4.New Staff – As a business grows, gaps start to emerge in ability and capability. Remember all companies need thinkers, doers, controllers and sellers. New critical friends to complement the management team are often pivotal to moving a business to the next level – typically sales and financial control. Word of caution, be careful about how you choose these new friends, so often lack of rigour in selection can lead to cash burn! I have seen it so often with high growth businesses recruiting sales staff that never make the mark.

5. Mentors – These critical friends are so important for an entrepreneurial founder. The journey can be lonely and all to often the leader has to put on a brave face, in front of staff, customers, suppliers (and all too often family). This can be a draining experience. All successful entrepreneurs I have researched have consult mentors in times of need, this can be both business and emotional issues. Mentors help to develop new ideas, overcome barriers, connect you with experts, help out on strategy, help to shift mindset, help to prioritise……..

Be sure to find these critical friends, my research shows they make the journey much more manageable.

 

 

 

 

 

 

 

 


Fast tracking personal peak performance

22/01/2011

I am constantly looking at ways in which individuals can enhance their performance and deliver high impact results faster. Research reveals how important mentors can be in personal development. I would totally agree that a mentor is a vital ingredient to an ambitious persons life plan. Many people have benefitted from the experiences of individuals they admire. With this in mind I came up with the concept of “Role Model Benchmarking” (RMB) some time ago, I have trialed it with a number of small groups – it went down a storm. Benchmarking has been around for years and it is used as an effective tool in enhancing company performance – essentially it’s a methodology where a company will rate itself against best in class, identify shortfall in performance then put a plan of improvement in place.

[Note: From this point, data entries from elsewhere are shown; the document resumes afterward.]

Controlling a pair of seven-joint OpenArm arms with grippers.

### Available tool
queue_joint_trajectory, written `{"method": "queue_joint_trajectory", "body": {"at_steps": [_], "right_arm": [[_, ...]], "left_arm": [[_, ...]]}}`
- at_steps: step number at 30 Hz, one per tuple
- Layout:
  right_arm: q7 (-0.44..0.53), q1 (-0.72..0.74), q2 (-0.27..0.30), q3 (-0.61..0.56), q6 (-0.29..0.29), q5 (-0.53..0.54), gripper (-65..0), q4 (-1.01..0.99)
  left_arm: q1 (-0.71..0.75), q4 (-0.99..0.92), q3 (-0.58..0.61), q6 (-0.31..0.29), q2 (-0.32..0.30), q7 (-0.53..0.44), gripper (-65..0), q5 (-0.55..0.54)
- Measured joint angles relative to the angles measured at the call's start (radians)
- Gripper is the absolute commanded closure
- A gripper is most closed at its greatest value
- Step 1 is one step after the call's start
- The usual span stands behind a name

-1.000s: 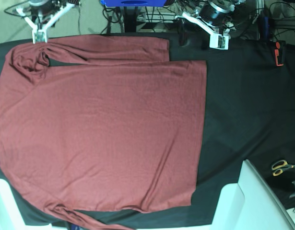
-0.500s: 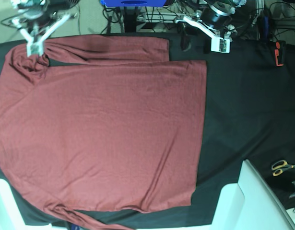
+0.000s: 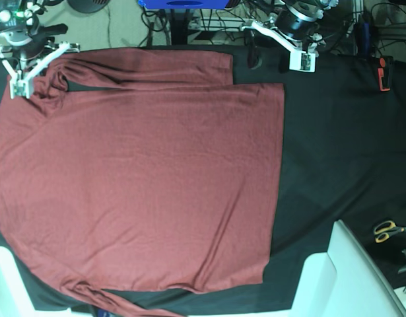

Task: Fold the T-shirt properly
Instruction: 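Move the right gripper to the shoulder, left gripper to the side edge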

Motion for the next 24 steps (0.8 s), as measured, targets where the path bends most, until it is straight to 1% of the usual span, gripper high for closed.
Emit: {"method": "queue_joint_trajectory", "body": {"at_steps": [2, 6, 8, 9, 10, 11, 13, 14, 15, 16, 17, 19, 20, 21, 23, 24], "right_arm": [[-0.013, 0.027, 0.001, 0.029, 0.008, 0.002, 0.0, 0.000], [-0.119, 0.081, 0.005, 0.090, 0.012, -0.006, 0.0, 0.000], [-0.165, 0.097, 0.011, 0.090, 0.012, -0.006, 0.0, -0.002], [-0.186, 0.097, 0.022, 0.079, 0.023, -0.006, 0.0, -0.002], [-0.206, 0.098, 0.039, 0.064, 0.050, -0.005, 0.0, -0.003], [-0.232, 0.100, 0.051, 0.054, 0.065, -0.001, -0.5, -0.003], [-0.275, 0.107, 0.059, 0.047, 0.116, -0.002, -0.6, -0.003], [-0.294, 0.116, 0.053, 0.059, 0.160, -0.002, -0.6, -0.004], [-0.294, 0.124, 0.037, 0.080, 0.199, -0.002, -0.3, -0.004], [-0.290, 0.130, 0.019, 0.106, 0.251, -0.001, -0.2, -0.004], [-0.290, 0.133, 0.008, 0.138, 0.316, 0.033, -0.2, -0.004], [-0.296, 0.146, -0.012, 0.232, 0.310, 0.140, -0.6, -0.003], [-0.304, 0.159, -0.010, 0.288, 0.309, 0.169, -0.8, -0.004], [-0.327, 0.175, -0.003, 0.348, 0.293, 0.206, -0.2, -0.004], [-0.380, 0.192, 0.011, 0.429, 0.296, 0.256, -0.2, -0.004], [-0.386, 0.194, 0.011, 0.454, 0.296, 0.254, -0.3, -0.004]], "left_arm": [[0.000, 0.000, 0.000, 0.002, 0.001, 0.000, -41.3, 0.000], [0.000, 0.000, 0.001, 0.000, 0.012, 0.000, -41.1, 0.000], [0.000, 0.000, -0.002, 0.002, 0.011, 0.000, -40.5, 0.000], [0.000, -0.002, -0.002, 0.001, 0.009, 0.000, -40.3, 0.000], [0.000, -0.005, -0.001, 0.000, 0.008, 0.000, -40.2, 0.000], [-0.002, -0.013, 0.000, 0.000, 0.008, -0.001, -40.2, 0.000], [-0.002, -0.030, 0.004, 0.000, 0.005, 0.002, -40.2, 0.000], [-0.002, -0.037, 0.004, 0.000, 0.005, 0.003, -40.3, 0.001], [-0.001, -0.042, 0.004, 0.000, 0.006, 0.003, -40.3, 0.000], [0.000, -0.047, 0.004, 0.000, 0.005, 0.003, -40.5, 0.000], [0.000, -0.050, 0.005, 0.001, 0.005, 0.004, -40.5, 0.002], [0.002, -0.048, 0.005, 0.001, 0.005, 0.003, -40.6, 0.000], [0.003, -0.047, 0.005, 0.000, 0.006, 0.003, -40.8, 0.000], [0.005, -0.046, 0.005, 0.000, 0.006, 0.004, -40.8, -0.001], [0.006, -0.045, 0.005, 0.001, 0.005, 0.003, -41.0, 0.000], [0.006, -0.045, 0.005, 0.001, 0.006, 0.004, -41.0, 0.000]]}}
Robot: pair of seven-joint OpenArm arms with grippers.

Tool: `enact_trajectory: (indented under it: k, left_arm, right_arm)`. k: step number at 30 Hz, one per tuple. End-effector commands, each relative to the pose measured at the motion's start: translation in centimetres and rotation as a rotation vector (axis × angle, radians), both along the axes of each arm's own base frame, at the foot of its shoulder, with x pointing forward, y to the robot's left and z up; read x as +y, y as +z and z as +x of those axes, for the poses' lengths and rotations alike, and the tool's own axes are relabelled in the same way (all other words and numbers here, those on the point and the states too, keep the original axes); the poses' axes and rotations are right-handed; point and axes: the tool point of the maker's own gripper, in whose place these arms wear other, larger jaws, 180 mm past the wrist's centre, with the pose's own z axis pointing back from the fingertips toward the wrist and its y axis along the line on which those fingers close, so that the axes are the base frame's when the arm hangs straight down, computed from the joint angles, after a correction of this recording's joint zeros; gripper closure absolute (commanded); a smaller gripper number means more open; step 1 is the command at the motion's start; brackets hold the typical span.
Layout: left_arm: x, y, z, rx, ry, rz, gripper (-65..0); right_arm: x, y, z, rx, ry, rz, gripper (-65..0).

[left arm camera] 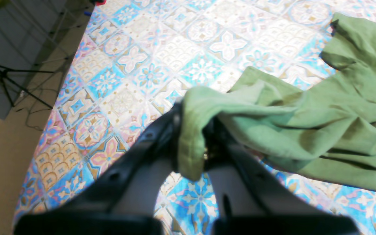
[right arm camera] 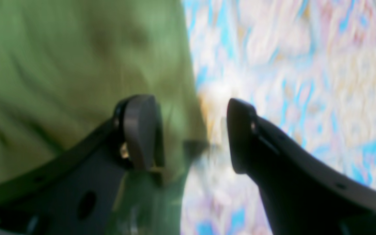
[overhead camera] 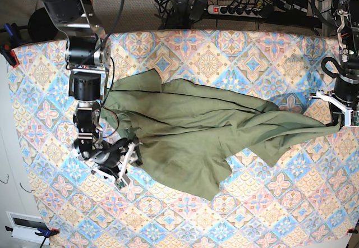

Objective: Layout the t-shirt on the table in an organized manner, then fold the t-shirt properly
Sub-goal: 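Pull the grasped hem with the right gripper away from the left gripper, then lift the green t-shirt high with both grippers, stretching it between them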

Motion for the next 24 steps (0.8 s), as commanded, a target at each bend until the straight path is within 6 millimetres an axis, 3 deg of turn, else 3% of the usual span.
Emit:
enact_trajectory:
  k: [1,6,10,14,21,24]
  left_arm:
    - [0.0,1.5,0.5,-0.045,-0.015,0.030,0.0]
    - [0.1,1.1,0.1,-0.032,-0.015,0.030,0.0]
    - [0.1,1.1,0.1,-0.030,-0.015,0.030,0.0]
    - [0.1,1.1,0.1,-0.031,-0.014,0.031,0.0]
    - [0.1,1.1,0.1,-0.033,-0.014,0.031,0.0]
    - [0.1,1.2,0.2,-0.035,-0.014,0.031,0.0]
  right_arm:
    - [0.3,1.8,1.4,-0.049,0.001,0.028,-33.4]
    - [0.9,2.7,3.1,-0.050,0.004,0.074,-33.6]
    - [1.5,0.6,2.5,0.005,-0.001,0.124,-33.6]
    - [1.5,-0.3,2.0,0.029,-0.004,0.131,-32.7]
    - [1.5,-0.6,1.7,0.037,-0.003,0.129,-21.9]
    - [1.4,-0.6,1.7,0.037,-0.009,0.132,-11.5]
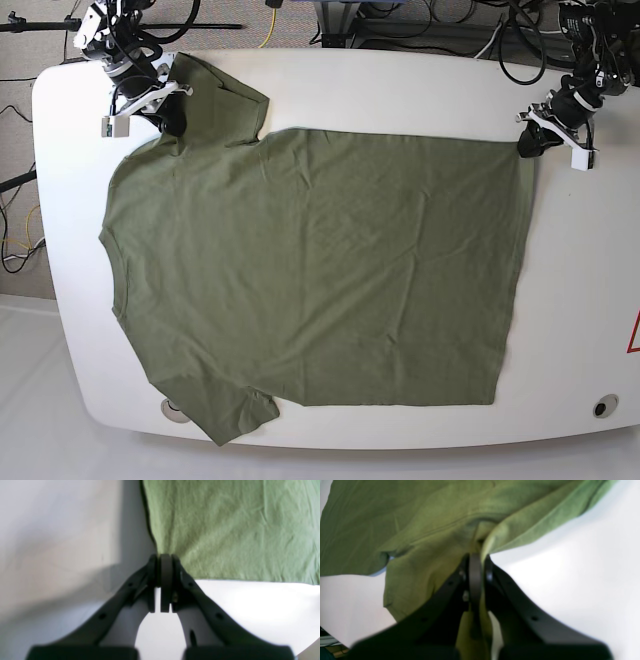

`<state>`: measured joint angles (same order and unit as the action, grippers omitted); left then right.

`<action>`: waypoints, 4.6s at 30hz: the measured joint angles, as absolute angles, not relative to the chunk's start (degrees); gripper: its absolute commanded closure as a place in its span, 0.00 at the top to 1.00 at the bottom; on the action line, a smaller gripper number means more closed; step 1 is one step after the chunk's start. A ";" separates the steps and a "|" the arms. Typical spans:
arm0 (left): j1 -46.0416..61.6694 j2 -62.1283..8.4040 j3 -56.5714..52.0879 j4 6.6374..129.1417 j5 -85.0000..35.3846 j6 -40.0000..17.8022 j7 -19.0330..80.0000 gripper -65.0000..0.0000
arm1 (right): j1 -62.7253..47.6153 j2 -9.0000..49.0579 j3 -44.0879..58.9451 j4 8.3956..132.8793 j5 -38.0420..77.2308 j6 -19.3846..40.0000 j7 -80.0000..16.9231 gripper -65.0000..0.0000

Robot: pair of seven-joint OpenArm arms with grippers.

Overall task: Fold the T-shirt properly
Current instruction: 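Lift the shirt's collar edge with both grippers and pull it taut, then fold the collar edge over the shirt body with both grippers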

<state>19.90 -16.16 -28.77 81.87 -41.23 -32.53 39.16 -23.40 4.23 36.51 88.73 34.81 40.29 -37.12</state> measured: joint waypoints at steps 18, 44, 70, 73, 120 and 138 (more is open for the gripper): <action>21.04 -16.53 -29.10 82.70 -41.69 -32.88 39.59 0.00 | -27.22 3.84 35.94 95.83 33.32 39.48 -39.22 0.00; 27.73 -16.49 -29.98 90.02 -40.38 -32.77 40.16 0.00 | -33.01 3.81 40.36 102.67 32.77 39.68 -40.12 0.00; 20.38 -16.25 -30.26 92.09 -40.51 -33.45 39.90 0.00 | -26.20 7.53 42.48 104.42 32.88 40.10 -40.77 0.00; 19.16 -16.14 -30.15 91.92 -39.86 -33.54 41.10 0.00 | -23.79 7.81 42.57 103.90 31.38 40.23 -41.41 0.00; 11.25 -16.40 -26.70 88.66 -36.12 -28.73 41.47 0.00 | -11.70 8.58 41.54 100.68 24.23 40.62 -40.29 0.00; 3.86 -16.25 -25.76 84.44 -32.16 -29.15 41.12 0.00 | -3.42 11.92 38.65 95.02 19.53 40.53 -40.51 0.00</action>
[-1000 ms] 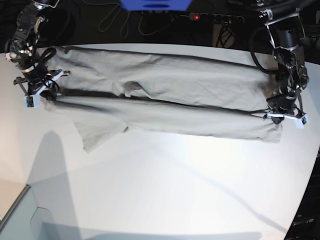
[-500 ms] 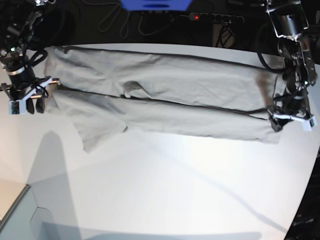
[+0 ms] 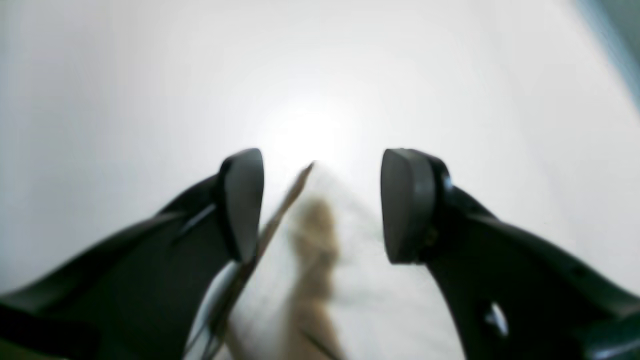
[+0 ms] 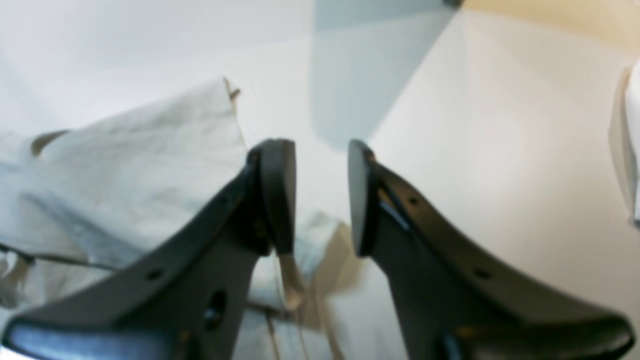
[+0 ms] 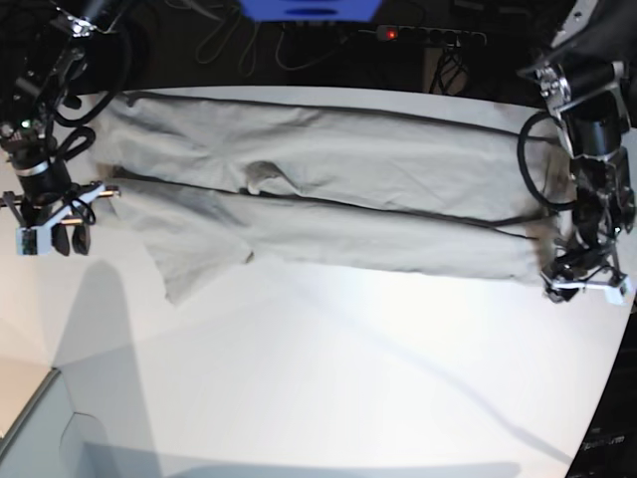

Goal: Layout the t-shirt on the table in an organized manner, then fold the t-shirt properly
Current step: 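Release the fold and regrasp the folded edge with both grippers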

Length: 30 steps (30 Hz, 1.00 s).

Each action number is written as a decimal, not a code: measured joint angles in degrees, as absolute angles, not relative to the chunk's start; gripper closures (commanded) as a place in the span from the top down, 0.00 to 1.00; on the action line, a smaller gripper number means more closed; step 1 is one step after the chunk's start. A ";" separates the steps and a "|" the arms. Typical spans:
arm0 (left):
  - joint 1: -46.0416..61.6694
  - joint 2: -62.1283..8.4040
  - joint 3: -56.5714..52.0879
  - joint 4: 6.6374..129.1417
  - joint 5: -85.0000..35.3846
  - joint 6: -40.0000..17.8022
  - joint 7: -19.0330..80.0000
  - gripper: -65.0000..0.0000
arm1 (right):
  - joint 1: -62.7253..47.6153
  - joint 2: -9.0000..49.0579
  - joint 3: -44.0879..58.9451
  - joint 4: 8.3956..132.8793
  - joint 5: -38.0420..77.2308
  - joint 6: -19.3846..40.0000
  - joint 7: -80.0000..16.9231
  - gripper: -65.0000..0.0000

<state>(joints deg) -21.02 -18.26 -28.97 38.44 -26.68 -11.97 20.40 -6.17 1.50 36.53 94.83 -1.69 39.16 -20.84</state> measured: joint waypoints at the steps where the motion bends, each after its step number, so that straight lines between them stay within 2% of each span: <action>1: -22.20 -18.11 -28.99 36.12 -24.67 -12.27 20.53 0.55 | -5.96 1.48 36.58 94.45 -1.72 39.18 -21.17 0.28; 6: -25.98 -17.06 -29.04 31.75 -17.34 -12.49 20.34 0.55 | -5.28 1.48 36.36 94.19 -1.45 39.16 -20.73 0.28; 10: -25.87 -16.75 -29.17 31.27 -16.05 -12.43 19.99 0.52 | -2.76 1.48 36.49 91.33 -1.43 39.13 -20.84 0.29; 12: -25.43 -16.47 -29.12 31.16 -16.08 -12.36 19.62 0.43 | 0.75 2.15 36.05 86.02 -1.74 39.16 -21.17 0.29; 14: -25.61 -16.47 -29.15 31.09 -15.90 -12.38 20.29 0.30 | 4.51 4.38 33.26 79.77 -5.52 39.16 -24.51 0.29; 17: -25.78 -16.27 -29.02 31.14 -16.08 -12.56 19.94 0.05 | 11.66 6.90 31.09 70.98 -9.91 39.16 -27.62 0.31; 18: -25.78 -16.21 -29.02 31.14 -16.10 -12.64 19.90 0.00 | 14.04 7.25 31.05 68.42 -10.50 39.16 -28.01 0.33; 22: -25.61 -16.25 -29.04 31.11 -15.90 -12.43 20.34 0.00 | 19.18 7.86 29.41 63.99 -14.55 39.11 -28.03 0.42; 30: -25.56 -16.05 -29.04 31.11 -16.08 -12.43 20.29 0.00 | 20.36 7.49 15.99 55.33 -15.88 39.18 -26.68 0.52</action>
<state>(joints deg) -25.56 -16.05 -29.04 31.11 -16.08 -12.43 20.29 20.36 7.49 15.99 55.33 -15.88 39.18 -26.68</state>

We can take the principles of this management tool and apply it to personal development – in other words benchmark yourself against individuals who inspire you. This approach will put momentum into change and accelerate you to achieving your goals, whether this is in life, career or business.

Just have a go at this simple exercise:

1. Define those individuals you consider brilliant – as part of your overall career or business strategy, think about those individuals you feel you could learn from – these are your role models, characters (real or fictional). Write down a list of five role models.

2. Clarify specifically what it is you admire – think about their skills, behaviours, strategies and approaches you consider could be beneficial in your own quest for success. Is it their networks, skills, knowledge, personal philosophies, values, attitude to life?  You have to be very, very specific about what their qualities are e.g. great presenter, effective negotiation skills, amazing ability of winning new business, caring attitude, written a book….. List the 20 specific things you consider important.

3. Reflect on your list – Of the 20 very specific qualities, behaviours or strategies listed, you must cut this down to a maximum of ten admirable aspects of your role models “DNA”. These become the additives vital to you achieving your own goals and ambitions.

4. Benchmark yourself against these 10 aspects – rate your own performance against those characteristics you consider important on a scale of 1-10 (if you score 10 on any aspect you are not being honest with yourself). There are different visuals you can use to represent your results; the one I recommend is the wheel of life format.

5. Implementation – take action!

By benchmarking your own personal performance against what you consider great will lead to fast tracking personal development. RMB allows you to pin point very precisely what needs to improve or change. It brings practical focus to your learning and development, more importantly it will define specific areas for improvement. RMB will catalyse personal improvement!